- Action item: Within the listing below, the lines to output run from the one containing "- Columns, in" through the one containing "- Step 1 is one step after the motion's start"; copy them exactly and nothing else.

- Exercise data:
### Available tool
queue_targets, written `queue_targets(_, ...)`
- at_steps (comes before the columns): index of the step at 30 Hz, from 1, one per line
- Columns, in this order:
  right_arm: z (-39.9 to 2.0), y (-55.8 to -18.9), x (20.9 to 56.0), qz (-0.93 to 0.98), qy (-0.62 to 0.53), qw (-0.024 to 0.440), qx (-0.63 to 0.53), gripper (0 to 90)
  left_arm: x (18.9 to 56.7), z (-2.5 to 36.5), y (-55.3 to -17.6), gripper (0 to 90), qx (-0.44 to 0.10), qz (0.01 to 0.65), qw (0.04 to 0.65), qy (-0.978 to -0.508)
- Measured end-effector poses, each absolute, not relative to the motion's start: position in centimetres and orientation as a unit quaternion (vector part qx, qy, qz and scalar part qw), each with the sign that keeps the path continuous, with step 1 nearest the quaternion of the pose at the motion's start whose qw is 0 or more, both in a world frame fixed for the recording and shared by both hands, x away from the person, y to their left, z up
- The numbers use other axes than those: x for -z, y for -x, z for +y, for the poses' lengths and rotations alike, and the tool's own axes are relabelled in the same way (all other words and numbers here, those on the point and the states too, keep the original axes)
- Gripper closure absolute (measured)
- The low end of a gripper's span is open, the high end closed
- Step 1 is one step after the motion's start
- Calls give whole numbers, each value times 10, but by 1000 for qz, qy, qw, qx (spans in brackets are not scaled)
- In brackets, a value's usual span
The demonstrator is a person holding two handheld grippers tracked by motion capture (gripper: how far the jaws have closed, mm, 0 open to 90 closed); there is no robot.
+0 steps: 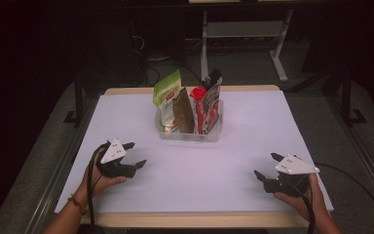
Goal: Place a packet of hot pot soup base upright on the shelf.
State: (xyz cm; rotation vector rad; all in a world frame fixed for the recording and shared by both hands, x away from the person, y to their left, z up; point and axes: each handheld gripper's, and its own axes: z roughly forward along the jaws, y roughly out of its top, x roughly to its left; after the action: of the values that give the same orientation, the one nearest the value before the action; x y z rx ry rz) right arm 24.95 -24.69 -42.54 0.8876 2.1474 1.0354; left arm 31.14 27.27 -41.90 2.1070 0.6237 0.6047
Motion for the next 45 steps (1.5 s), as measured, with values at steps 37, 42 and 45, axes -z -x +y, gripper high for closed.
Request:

- Problem solution:
- Columns, in this order:
  right_arm: z (-39.9 to 2.0), y (-55.8 to -18.9), x (20.9 to 56.0), qz (-0.93 to 0.98), qy (-0.62 to 0.53), qw (-0.024 to 0.440), qx (-0.63 to 0.53), gripper (0 to 90)
  left_arm: x (18.9 to 56.7), z (-2.5 to 36.5), y (-55.3 to -17.6), gripper (0 to 90), qx (-0.44 to 0.10), qz (0.01 to 0.65), qw (0.04 to 0.65), qy (-0.978 to -0.508)
- Measured end-effector poses, each absolute, not relative to the motion's start: position in centimetres and orientation as a unit quaternion (vector part qx, qy, qz and scalar part qw), each with the sign that keeps the path continuous, with step 1 nearest the quaternion of the pose at the motion's start whose qw is 0 or more, both in a world frame fixed for the recording and shared by both hands, x away from the person, y to their left, z up
- The numbers use other axes than those: x for -z, y for -x, z for +y, for the poses' lengths and rotations alike, and the tool's own axes are relabelled in the same way (all other words and numbers here, those on the point and the states too, keep the original axes)
- Gripper closure absolute (measured)
- The low end of a gripper's span is open, the high end closed
- Step 1 is one step after the motion's start

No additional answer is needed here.